=== Records ===

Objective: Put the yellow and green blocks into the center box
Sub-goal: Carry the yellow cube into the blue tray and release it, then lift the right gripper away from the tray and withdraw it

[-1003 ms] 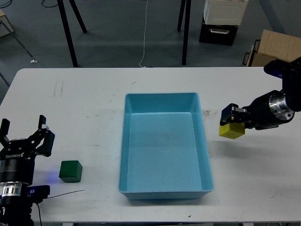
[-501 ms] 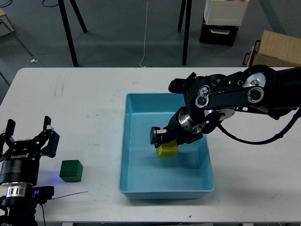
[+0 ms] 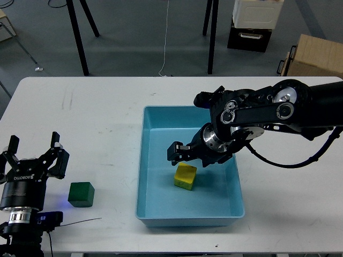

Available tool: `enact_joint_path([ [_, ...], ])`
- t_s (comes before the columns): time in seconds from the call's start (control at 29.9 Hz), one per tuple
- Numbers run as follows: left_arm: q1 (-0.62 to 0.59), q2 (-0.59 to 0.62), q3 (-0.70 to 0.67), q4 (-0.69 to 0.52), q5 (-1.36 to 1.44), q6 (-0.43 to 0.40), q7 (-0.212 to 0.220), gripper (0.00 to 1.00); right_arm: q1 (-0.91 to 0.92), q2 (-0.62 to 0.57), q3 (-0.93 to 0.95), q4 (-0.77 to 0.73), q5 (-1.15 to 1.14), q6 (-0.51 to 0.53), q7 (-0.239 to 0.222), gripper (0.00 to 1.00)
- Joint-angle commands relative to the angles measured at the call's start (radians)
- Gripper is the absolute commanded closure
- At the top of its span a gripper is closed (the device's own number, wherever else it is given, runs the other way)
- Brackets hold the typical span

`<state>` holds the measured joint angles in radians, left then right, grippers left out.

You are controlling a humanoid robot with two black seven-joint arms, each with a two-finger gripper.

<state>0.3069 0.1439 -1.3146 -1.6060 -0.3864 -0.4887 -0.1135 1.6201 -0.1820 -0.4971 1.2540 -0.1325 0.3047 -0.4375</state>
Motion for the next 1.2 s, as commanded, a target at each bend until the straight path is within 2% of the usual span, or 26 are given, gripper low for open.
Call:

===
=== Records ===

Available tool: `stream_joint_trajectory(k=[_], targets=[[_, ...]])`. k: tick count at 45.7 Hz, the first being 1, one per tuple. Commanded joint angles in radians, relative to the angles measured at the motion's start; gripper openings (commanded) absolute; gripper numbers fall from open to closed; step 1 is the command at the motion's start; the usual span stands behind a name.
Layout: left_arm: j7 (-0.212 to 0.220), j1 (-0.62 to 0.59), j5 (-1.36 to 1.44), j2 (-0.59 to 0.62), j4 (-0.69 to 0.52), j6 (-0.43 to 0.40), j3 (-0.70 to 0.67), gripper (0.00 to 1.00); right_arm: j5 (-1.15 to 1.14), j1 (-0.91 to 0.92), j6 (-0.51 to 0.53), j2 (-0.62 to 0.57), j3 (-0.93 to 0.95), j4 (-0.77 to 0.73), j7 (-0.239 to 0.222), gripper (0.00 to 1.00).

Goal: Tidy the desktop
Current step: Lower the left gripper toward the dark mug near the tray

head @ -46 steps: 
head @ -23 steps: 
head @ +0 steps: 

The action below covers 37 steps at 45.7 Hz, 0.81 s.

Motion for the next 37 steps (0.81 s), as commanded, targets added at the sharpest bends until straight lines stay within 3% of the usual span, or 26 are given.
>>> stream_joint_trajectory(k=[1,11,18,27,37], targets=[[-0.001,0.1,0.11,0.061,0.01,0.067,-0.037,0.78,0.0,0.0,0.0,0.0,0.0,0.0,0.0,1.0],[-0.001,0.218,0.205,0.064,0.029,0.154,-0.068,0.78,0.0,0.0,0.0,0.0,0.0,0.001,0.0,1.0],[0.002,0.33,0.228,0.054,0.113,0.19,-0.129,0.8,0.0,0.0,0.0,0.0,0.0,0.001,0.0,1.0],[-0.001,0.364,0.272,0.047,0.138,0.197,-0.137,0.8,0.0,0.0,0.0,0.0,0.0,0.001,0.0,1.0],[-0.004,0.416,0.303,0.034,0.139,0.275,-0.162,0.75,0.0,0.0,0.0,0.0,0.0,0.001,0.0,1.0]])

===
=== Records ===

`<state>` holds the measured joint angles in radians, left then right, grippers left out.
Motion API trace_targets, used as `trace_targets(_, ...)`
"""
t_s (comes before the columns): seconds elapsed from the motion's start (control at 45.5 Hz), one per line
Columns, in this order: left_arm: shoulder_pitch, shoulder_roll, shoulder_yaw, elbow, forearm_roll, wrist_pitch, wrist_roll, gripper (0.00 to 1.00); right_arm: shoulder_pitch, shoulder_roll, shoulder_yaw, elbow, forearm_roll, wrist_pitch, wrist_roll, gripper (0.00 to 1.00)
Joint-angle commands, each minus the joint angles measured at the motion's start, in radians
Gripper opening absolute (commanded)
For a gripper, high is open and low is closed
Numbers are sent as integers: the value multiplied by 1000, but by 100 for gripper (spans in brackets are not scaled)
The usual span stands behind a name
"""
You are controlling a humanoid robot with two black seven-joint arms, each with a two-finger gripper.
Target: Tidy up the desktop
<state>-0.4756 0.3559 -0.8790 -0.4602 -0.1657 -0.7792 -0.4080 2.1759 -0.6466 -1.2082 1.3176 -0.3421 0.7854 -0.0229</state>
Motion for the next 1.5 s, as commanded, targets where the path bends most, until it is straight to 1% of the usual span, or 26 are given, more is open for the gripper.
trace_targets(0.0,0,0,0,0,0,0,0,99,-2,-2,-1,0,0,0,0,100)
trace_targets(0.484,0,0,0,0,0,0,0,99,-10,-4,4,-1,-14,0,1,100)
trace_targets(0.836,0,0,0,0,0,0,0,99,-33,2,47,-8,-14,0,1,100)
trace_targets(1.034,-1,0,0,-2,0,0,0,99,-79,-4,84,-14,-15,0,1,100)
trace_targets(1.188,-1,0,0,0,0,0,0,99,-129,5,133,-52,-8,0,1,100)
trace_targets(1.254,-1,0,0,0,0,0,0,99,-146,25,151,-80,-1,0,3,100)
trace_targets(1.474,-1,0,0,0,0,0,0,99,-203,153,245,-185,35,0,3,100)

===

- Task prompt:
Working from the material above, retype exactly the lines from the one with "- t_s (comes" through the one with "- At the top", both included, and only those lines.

- Result for this exercise:
- t_s (comes before the columns): time in seconds from the call's start (control at 29.9 Hz), one per tuple
- Numbers run as follows: left_arm: q1 (-0.62 to 0.59), q2 (-0.59 to 0.62), q3 (-0.70 to 0.67), q4 (-0.69 to 0.52), q5 (-1.36 to 1.44), q6 (-0.43 to 0.40), q7 (-0.212 to 0.220), gripper (0.00 to 1.00); right_arm: q1 (-0.91 to 0.92), q2 (-0.62 to 0.57), q3 (-0.93 to 0.95), q4 (-0.77 to 0.73), q5 (-1.15 to 1.14), q6 (-0.51 to 0.53), q7 (-0.239 to 0.222), gripper (0.00 to 1.00)
- Joint-angle commands relative to the angles measured at the call's start (radians)
- Gripper is the absolute commanded closure
- At the top of its span a gripper is closed (the device's own number, wherever else it is given, runs the other way)

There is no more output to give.